Hunt through the entries for the word "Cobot" and copy each line in which it appears.

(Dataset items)
● ● ● ● ● ● ●
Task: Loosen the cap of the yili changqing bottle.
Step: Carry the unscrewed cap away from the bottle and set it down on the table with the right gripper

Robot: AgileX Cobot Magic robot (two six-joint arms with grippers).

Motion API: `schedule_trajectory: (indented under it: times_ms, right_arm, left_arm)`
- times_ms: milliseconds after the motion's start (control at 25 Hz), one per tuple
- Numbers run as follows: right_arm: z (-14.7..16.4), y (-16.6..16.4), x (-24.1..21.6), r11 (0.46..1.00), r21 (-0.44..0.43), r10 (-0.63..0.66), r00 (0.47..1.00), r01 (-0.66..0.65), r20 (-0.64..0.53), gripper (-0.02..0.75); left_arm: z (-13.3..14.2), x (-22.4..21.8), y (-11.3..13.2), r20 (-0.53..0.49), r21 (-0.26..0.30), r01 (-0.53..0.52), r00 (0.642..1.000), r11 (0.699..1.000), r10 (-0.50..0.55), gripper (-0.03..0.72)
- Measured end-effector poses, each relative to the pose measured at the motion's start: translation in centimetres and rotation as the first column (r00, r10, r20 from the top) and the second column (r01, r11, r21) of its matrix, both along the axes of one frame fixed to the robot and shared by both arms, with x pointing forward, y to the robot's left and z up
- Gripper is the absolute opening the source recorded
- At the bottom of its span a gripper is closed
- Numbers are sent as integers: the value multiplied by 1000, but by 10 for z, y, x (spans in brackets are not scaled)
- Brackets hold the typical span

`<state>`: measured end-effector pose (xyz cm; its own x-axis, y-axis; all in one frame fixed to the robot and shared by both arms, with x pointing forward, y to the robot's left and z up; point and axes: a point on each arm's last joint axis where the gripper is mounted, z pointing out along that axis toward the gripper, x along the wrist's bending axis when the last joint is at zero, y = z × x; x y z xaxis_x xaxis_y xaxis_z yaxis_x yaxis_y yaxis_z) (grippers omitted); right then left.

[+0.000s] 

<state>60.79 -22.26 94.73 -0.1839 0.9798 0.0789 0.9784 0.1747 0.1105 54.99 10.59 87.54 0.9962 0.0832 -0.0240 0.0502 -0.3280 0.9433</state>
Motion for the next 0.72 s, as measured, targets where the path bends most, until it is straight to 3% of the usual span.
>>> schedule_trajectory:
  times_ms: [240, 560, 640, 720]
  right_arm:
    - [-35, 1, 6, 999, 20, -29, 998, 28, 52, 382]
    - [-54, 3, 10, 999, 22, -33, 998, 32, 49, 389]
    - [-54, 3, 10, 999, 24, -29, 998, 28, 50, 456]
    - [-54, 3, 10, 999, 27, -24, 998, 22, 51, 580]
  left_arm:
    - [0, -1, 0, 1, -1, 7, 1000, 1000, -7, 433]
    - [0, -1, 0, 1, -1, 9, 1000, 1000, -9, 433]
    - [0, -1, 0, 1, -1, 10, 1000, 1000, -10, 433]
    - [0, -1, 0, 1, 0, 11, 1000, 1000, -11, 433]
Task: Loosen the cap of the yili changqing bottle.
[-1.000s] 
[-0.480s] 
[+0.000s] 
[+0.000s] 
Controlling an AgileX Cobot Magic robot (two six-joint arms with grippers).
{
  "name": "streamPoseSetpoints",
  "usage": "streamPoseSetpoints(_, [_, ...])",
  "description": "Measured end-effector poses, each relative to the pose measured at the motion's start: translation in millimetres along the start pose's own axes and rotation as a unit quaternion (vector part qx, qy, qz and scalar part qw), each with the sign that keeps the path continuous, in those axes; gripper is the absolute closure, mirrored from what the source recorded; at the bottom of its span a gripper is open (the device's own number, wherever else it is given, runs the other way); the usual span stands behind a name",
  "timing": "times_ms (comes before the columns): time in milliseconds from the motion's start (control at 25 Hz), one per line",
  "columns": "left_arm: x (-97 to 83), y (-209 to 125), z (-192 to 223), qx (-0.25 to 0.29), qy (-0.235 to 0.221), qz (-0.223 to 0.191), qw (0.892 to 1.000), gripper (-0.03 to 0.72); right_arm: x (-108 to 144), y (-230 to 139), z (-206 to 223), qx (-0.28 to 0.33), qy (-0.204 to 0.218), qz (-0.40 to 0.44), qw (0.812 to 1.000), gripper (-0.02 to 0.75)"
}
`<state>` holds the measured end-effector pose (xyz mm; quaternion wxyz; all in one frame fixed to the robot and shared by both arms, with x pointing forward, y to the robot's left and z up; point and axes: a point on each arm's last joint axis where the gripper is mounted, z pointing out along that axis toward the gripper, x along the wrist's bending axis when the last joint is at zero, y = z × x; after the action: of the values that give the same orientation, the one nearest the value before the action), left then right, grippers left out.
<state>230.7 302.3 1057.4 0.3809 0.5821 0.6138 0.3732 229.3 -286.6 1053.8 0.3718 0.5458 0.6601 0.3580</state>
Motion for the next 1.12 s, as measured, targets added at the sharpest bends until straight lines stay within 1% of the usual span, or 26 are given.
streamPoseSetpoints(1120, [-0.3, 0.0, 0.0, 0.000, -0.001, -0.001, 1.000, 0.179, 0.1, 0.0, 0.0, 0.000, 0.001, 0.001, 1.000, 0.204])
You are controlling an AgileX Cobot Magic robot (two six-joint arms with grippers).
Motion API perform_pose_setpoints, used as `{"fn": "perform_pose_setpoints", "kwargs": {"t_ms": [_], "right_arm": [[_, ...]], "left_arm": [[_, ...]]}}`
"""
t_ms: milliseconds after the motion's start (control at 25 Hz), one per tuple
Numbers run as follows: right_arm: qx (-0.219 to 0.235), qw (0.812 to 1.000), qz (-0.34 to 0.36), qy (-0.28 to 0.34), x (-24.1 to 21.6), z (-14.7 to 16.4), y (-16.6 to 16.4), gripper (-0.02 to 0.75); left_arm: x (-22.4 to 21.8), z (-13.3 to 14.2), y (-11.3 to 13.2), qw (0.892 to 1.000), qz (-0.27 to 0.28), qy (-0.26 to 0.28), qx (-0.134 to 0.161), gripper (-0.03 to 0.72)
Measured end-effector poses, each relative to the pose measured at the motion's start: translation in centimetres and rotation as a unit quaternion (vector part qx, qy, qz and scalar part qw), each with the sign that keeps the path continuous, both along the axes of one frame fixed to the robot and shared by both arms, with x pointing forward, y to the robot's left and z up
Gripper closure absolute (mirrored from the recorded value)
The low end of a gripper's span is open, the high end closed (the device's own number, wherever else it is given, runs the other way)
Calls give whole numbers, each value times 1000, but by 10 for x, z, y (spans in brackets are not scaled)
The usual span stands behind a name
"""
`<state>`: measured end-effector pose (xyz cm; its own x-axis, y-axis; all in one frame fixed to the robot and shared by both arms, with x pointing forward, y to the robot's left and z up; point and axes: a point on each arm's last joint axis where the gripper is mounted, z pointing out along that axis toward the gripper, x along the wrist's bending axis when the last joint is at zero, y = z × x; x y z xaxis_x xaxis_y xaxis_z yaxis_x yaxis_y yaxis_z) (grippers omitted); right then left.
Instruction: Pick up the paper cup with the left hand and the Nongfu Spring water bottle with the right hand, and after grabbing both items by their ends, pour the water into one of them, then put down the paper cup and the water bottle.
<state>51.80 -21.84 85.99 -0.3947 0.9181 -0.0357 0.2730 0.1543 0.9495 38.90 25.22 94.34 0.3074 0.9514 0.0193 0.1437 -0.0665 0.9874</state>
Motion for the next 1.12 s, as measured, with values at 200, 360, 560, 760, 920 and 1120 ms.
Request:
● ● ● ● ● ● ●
§ TASK SOLUTION
Robot: AgileX Cobot Magic robot (two six-joint arms with grippers).
Controlling an AgileX Cobot Magic robot (two six-joint arms with grippers).
You are controlling an AgileX Cobot Magic robot (two six-joint arms with grippers).

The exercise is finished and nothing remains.